--- Directions ---
How many lines in the data below contain the word "named"? State only the number.
***** Data for the task
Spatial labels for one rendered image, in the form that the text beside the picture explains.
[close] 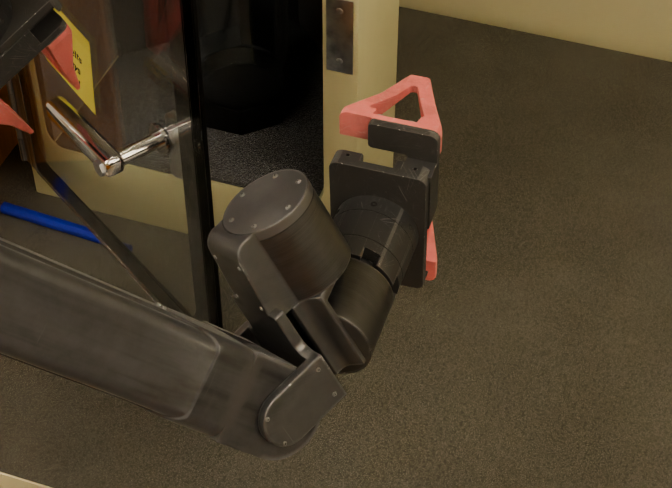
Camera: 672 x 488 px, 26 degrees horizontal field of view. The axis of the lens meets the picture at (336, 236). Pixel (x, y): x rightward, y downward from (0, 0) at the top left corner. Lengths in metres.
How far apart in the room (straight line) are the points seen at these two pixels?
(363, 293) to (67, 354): 0.20
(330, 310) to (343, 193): 0.11
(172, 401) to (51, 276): 0.11
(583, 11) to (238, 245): 0.83
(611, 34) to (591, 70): 0.07
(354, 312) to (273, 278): 0.06
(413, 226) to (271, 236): 0.14
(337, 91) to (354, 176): 0.25
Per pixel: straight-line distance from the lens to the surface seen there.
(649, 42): 1.61
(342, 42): 1.14
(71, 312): 0.78
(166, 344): 0.82
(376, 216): 0.93
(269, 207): 0.85
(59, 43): 1.00
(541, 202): 1.39
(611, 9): 1.59
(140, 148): 1.04
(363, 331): 0.88
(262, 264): 0.84
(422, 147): 0.93
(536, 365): 1.25
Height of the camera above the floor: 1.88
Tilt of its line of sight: 45 degrees down
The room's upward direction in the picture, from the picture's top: straight up
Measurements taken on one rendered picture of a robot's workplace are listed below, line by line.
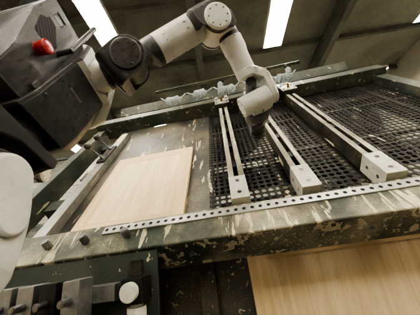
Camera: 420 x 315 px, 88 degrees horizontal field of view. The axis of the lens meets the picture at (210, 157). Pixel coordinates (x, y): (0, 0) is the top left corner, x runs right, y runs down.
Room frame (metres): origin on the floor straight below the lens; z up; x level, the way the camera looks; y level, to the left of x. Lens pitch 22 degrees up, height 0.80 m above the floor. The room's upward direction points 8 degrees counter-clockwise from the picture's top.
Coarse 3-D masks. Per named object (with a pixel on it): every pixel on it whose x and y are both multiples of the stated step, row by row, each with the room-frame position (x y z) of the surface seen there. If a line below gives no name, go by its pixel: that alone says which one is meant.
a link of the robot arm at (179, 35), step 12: (192, 12) 0.42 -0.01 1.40; (204, 12) 0.42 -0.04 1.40; (216, 12) 0.42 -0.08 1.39; (228, 12) 0.43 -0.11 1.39; (168, 24) 0.43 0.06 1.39; (180, 24) 0.43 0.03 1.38; (192, 24) 0.44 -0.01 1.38; (204, 24) 0.43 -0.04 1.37; (216, 24) 0.43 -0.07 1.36; (228, 24) 0.44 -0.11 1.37; (156, 36) 0.43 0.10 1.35; (168, 36) 0.44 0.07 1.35; (180, 36) 0.45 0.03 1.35; (192, 36) 0.46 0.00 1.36; (204, 36) 0.48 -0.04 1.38; (168, 48) 0.46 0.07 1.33; (180, 48) 0.47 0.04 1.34; (216, 48) 0.55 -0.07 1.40; (168, 60) 0.49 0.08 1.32
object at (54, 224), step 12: (120, 144) 1.30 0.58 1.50; (96, 168) 1.10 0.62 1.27; (84, 180) 1.04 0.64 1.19; (96, 180) 1.08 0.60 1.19; (72, 192) 0.97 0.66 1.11; (84, 192) 0.99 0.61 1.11; (72, 204) 0.93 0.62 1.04; (60, 216) 0.87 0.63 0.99; (48, 228) 0.83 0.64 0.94; (60, 228) 0.87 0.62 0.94
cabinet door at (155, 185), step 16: (128, 160) 1.15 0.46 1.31; (144, 160) 1.11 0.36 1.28; (160, 160) 1.09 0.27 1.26; (176, 160) 1.06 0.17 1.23; (112, 176) 1.05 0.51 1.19; (128, 176) 1.03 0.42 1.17; (144, 176) 1.00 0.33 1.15; (160, 176) 0.98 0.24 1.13; (176, 176) 0.95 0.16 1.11; (112, 192) 0.96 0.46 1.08; (128, 192) 0.94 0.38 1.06; (144, 192) 0.92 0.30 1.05; (160, 192) 0.90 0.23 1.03; (176, 192) 0.87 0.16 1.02; (96, 208) 0.90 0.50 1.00; (112, 208) 0.88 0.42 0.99; (128, 208) 0.87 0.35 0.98; (144, 208) 0.85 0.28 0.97; (160, 208) 0.83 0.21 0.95; (176, 208) 0.81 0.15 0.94; (80, 224) 0.85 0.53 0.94; (96, 224) 0.83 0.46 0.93; (112, 224) 0.82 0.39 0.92
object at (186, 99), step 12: (300, 72) 1.66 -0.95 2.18; (312, 72) 1.65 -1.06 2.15; (324, 72) 1.64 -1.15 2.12; (336, 72) 1.64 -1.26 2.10; (240, 84) 1.72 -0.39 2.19; (180, 96) 1.78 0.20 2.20; (192, 96) 1.76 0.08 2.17; (204, 96) 1.75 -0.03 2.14; (216, 96) 1.74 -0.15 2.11; (132, 108) 1.83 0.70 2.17; (144, 108) 1.81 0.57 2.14; (156, 108) 1.80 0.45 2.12
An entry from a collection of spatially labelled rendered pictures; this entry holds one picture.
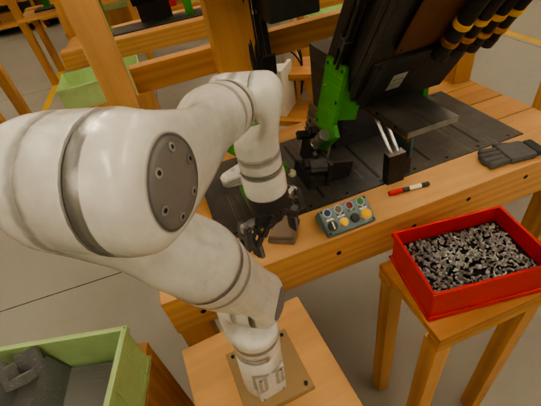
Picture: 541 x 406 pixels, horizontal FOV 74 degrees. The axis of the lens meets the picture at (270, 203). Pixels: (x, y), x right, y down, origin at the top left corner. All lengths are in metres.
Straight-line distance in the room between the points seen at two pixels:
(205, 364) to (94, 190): 0.78
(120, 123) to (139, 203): 0.04
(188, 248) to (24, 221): 0.16
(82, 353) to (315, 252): 0.64
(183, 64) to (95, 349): 0.94
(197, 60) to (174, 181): 1.19
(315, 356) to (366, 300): 1.12
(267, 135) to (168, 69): 0.92
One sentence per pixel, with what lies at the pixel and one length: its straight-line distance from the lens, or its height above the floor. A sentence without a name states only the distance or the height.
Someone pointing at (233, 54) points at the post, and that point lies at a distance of 1.32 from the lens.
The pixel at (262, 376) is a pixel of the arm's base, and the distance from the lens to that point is 0.77.
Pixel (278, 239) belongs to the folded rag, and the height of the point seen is 0.92.
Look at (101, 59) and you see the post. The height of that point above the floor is 1.35.
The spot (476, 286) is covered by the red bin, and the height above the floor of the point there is 0.92.
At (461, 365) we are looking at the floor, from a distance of 1.90.
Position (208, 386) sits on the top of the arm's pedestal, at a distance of 0.92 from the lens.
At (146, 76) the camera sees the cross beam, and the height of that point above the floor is 1.24.
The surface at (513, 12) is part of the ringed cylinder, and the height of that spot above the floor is 1.36.
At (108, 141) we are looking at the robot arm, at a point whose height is 1.58.
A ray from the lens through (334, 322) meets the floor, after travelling 1.92.
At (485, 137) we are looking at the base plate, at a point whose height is 0.90.
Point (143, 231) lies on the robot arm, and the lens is 0.20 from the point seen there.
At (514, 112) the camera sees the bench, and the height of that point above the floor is 0.88.
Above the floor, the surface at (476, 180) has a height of 0.90.
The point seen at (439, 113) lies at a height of 1.13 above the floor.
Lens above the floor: 1.66
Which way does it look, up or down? 41 degrees down
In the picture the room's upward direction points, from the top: 11 degrees counter-clockwise
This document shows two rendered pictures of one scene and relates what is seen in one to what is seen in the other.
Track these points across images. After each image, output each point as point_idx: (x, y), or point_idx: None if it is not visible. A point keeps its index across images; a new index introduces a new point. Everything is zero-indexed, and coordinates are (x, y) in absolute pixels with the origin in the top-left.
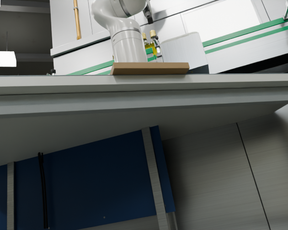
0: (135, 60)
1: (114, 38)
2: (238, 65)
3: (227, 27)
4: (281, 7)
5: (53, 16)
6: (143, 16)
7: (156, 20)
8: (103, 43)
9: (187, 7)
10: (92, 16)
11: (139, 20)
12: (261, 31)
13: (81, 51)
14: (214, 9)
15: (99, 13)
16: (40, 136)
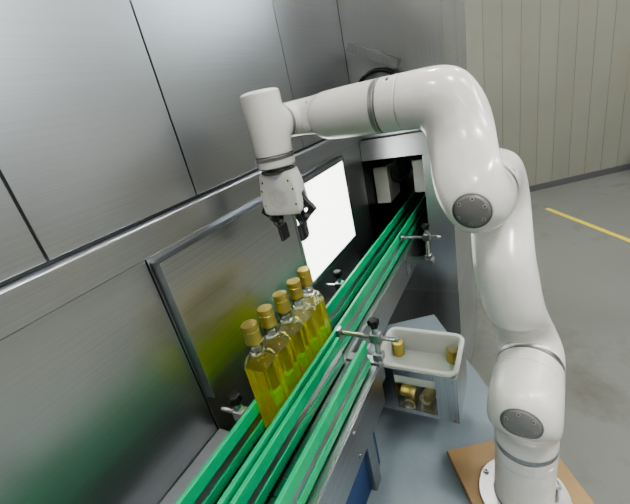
0: (559, 481)
1: (554, 465)
2: (390, 316)
3: (332, 223)
4: (355, 188)
5: None
6: (213, 180)
7: (250, 201)
8: (115, 288)
9: None
10: (540, 439)
11: (216, 200)
12: (391, 258)
13: (11, 352)
14: (319, 187)
15: (561, 438)
16: None
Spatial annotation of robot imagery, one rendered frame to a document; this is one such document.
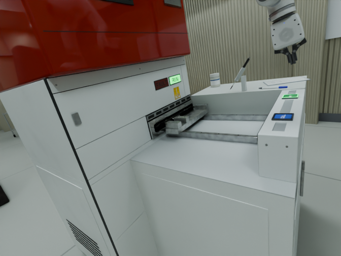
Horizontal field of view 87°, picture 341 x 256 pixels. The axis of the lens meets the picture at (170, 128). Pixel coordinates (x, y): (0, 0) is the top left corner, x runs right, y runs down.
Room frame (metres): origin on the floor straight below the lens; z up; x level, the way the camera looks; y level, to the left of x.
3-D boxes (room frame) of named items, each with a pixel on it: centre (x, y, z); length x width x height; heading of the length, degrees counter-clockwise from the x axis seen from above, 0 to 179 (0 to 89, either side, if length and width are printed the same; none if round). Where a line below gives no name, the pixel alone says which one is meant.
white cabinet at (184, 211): (0.91, -0.34, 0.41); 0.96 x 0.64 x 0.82; 140
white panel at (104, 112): (0.91, 0.09, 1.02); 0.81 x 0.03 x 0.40; 140
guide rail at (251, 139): (0.79, -0.18, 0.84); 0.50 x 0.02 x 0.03; 50
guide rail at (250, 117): (0.99, -0.35, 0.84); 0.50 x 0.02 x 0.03; 50
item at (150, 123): (1.04, -0.04, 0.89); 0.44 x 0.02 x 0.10; 140
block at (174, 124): (0.89, -0.02, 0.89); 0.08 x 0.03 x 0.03; 50
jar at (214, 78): (1.38, -0.40, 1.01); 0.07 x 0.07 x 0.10
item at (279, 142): (0.63, -0.45, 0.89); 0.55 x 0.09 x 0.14; 140
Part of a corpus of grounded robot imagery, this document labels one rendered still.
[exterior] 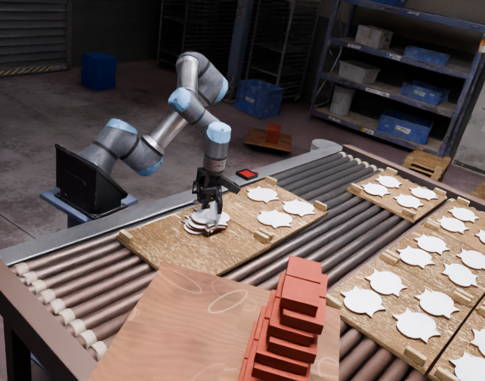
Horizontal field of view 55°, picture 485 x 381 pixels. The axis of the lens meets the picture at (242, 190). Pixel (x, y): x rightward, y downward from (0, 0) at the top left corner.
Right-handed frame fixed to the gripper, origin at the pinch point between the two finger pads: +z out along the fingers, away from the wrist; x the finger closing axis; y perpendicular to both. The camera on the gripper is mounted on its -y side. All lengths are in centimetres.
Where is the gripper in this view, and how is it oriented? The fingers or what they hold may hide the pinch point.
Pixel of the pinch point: (210, 217)
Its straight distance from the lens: 170.1
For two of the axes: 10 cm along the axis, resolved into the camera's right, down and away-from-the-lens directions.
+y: -8.6, 0.8, -5.0
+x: 4.7, 4.7, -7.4
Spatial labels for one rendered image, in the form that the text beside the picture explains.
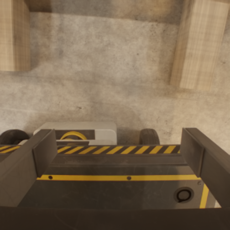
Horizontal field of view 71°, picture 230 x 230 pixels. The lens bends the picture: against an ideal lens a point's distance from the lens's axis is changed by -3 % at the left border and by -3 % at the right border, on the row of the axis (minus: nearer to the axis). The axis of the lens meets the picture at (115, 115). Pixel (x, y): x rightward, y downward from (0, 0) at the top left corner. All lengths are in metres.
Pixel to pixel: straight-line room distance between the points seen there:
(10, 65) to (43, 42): 0.14
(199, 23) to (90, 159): 0.46
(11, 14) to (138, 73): 0.42
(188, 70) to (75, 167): 0.41
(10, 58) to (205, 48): 0.57
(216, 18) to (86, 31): 0.39
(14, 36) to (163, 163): 0.53
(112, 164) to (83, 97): 0.35
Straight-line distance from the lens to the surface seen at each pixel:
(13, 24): 0.60
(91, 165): 0.34
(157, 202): 0.40
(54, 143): 0.17
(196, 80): 0.55
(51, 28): 0.66
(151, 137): 0.53
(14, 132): 0.66
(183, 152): 0.17
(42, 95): 0.67
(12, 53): 0.60
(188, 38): 0.55
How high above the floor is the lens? 0.60
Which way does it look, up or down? 74 degrees down
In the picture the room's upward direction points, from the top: 175 degrees counter-clockwise
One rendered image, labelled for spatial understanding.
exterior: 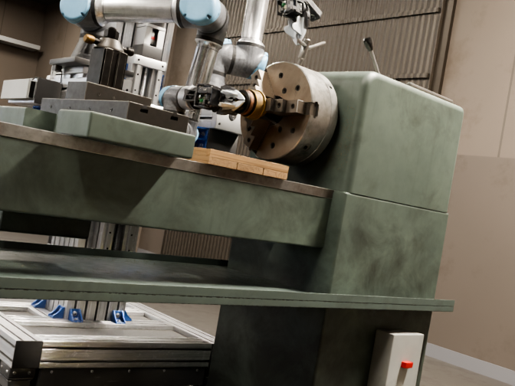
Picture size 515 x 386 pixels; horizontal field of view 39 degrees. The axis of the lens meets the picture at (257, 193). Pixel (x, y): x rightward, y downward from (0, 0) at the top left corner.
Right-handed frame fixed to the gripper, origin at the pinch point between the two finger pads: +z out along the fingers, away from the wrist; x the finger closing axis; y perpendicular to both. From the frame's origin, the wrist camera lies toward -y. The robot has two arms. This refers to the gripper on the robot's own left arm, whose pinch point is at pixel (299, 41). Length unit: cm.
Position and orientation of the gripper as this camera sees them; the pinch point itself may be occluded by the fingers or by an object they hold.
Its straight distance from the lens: 248.7
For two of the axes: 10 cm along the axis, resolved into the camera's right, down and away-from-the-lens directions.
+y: -7.1, -1.3, -6.9
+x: 7.0, -1.3, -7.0
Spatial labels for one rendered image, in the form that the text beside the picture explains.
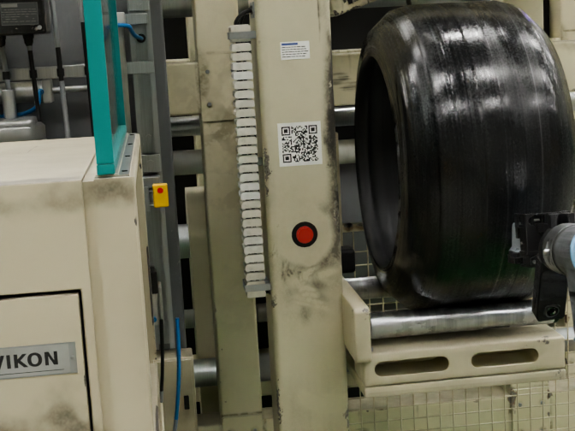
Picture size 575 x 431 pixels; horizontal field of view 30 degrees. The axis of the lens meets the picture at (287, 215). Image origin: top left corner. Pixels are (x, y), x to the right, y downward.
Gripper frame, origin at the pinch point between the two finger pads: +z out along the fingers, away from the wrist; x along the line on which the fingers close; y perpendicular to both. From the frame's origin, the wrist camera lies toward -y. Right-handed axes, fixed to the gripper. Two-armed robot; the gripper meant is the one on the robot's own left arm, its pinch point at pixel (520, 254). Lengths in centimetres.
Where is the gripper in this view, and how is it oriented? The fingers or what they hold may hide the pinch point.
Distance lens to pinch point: 178.5
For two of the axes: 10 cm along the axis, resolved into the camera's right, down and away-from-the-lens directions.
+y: -0.7, -10.0, -0.4
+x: -9.9, 0.8, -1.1
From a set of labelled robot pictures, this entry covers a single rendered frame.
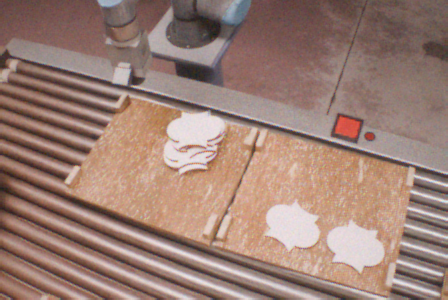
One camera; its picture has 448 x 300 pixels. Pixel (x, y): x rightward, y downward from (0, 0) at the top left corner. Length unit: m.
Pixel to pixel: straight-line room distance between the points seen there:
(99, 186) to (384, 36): 2.22
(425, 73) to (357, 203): 1.81
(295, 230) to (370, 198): 0.21
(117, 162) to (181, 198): 0.21
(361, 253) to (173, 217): 0.45
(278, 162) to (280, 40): 1.79
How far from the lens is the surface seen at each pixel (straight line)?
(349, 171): 1.25
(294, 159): 1.26
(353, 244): 1.14
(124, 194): 1.25
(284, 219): 1.15
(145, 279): 1.15
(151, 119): 1.37
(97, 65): 1.61
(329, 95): 2.68
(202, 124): 1.25
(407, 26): 3.21
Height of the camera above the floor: 1.96
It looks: 52 degrees down
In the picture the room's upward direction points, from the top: 7 degrees counter-clockwise
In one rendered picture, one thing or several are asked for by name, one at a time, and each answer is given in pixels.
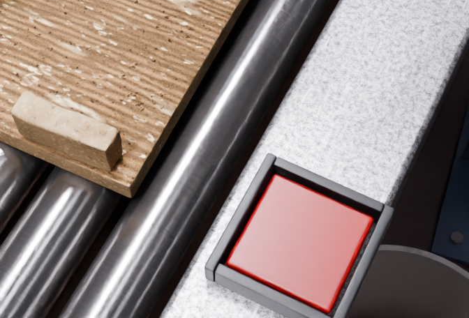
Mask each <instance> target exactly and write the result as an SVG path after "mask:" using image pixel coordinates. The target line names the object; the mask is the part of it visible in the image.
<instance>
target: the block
mask: <svg viewBox="0 0 469 318"><path fill-rule="evenodd" d="M11 115H12V117H13V119H14V122H15V126H16V128H17V130H18V132H19V133H20V134H21V135H22V136H24V137H27V138H29V139H31V140H33V141H35V142H38V143H40V144H43V145H46V146H48V147H51V148H53V149H56V150H58V151H60V152H62V153H64V154H66V155H67V156H69V157H71V158H73V159H75V160H79V161H81V162H84V163H86V164H88V165H92V166H94V167H97V168H100V169H104V170H106V171H109V172H110V171H111V170H112V169H113V167H114V166H115V164H116V163H117V161H118V159H119V158H120V156H121V154H122V152H123V150H122V143H121V136H120V133H119V131H118V130H117V129H116V128H114V127H112V126H109V125H107V124H105V123H102V122H100V121H97V120H95V119H93V118H90V117H88V116H85V115H83V114H80V113H77V112H73V111H70V110H68V109H64V108H62V107H59V106H57V105H55V104H52V103H50V102H48V101H46V100H43V99H42V98H40V97H38V96H37V95H35V94H33V93H31V92H29V91H25V92H23V93H22V95H21V96H20V97H19V99H18V101H17V102H16V103H15V105H14V106H13V108H12V110H11Z"/></svg>
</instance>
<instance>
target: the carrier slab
mask: <svg viewBox="0 0 469 318"><path fill-rule="evenodd" d="M247 3H248V0H0V141H1V142H3V143H6V144H8V145H10V146H13V147H15V148H16V149H19V150H21V151H24V152H26V153H29V154H31V155H33V156H36V157H37V158H40V159H42V160H44V161H47V162H49V163H52V164H53V165H56V166H58V167H60V168H62V169H65V170H67V171H69V172H72V173H74V174H77V175H78V176H81V177H83V178H85V179H88V180H90V181H93V182H94V183H97V184H99V185H101V186H104V187H106V188H108V189H111V190H113V191H115V192H117V193H119V194H122V195H124V196H126V197H129V198H132V197H134V195H135V193H136V192H137V190H138V188H139V187H140V185H141V183H142V182H143V180H144V178H145V176H146V175H147V173H148V171H149V170H150V168H151V166H152V165H153V163H154V161H155V159H156V158H157V156H158V154H159V153H160V151H161V149H162V148H163V146H164V144H165V143H166V141H167V139H168V137H169V136H170V134H171V132H172V130H173V129H174V127H175V126H176V124H177V122H178V120H179V118H180V117H181V115H182V114H183V112H184V110H185V109H186V106H187V105H188V103H189V101H190V100H191V98H192V97H193V94H194V93H195V91H196V89H197V88H198V86H199V85H200V83H201V81H202V79H203V77H204V76H205V74H206V72H207V71H208V69H209V67H210V65H211V64H212V62H213V60H214V59H215V57H216V55H217V54H218V52H219V50H220V48H221V47H222V45H223V43H224V42H225V40H226V38H227V37H228V35H229V33H230V32H231V30H232V28H233V26H234V25H235V23H236V21H237V20H238V18H239V16H240V15H241V12H242V11H243V9H244V7H245V6H246V4H247ZM25 91H29V92H31V93H33V94H35V95H37V96H38V97H40V98H42V99H43V100H46V101H48V102H50V103H52V104H55V105H57V106H59V107H62V108H64V109H68V110H70V111H73V112H77V113H80V114H83V115H85V116H88V117H90V118H93V119H95V120H97V121H100V122H102V123H105V124H107V125H109V126H112V127H114V128H116V129H117V130H118V131H119V133H120V136H121V143H122V150H123V152H122V154H121V156H120V158H119V159H118V161H117V163H116V164H115V166H114V167H113V169H112V170H111V171H110V172H109V171H106V170H104V169H100V168H97V167H94V166H92V165H88V164H86V163H84V162H81V161H79V160H75V159H73V158H71V157H69V156H67V155H66V154H64V153H62V152H60V151H58V150H56V149H53V148H51V147H48V146H46V145H43V144H40V143H38V142H35V141H33V140H31V139H29V138H27V137H24V136H22V135H21V134H20V133H19V132H18V130H17V128H16V126H15V122H14V119H13V117H12V115H11V110H12V108H13V106H14V105H15V103H16V102H17V101H18V99H19V97H20V96H21V95H22V93H23V92H25Z"/></svg>
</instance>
**********
--- Answer area ---
2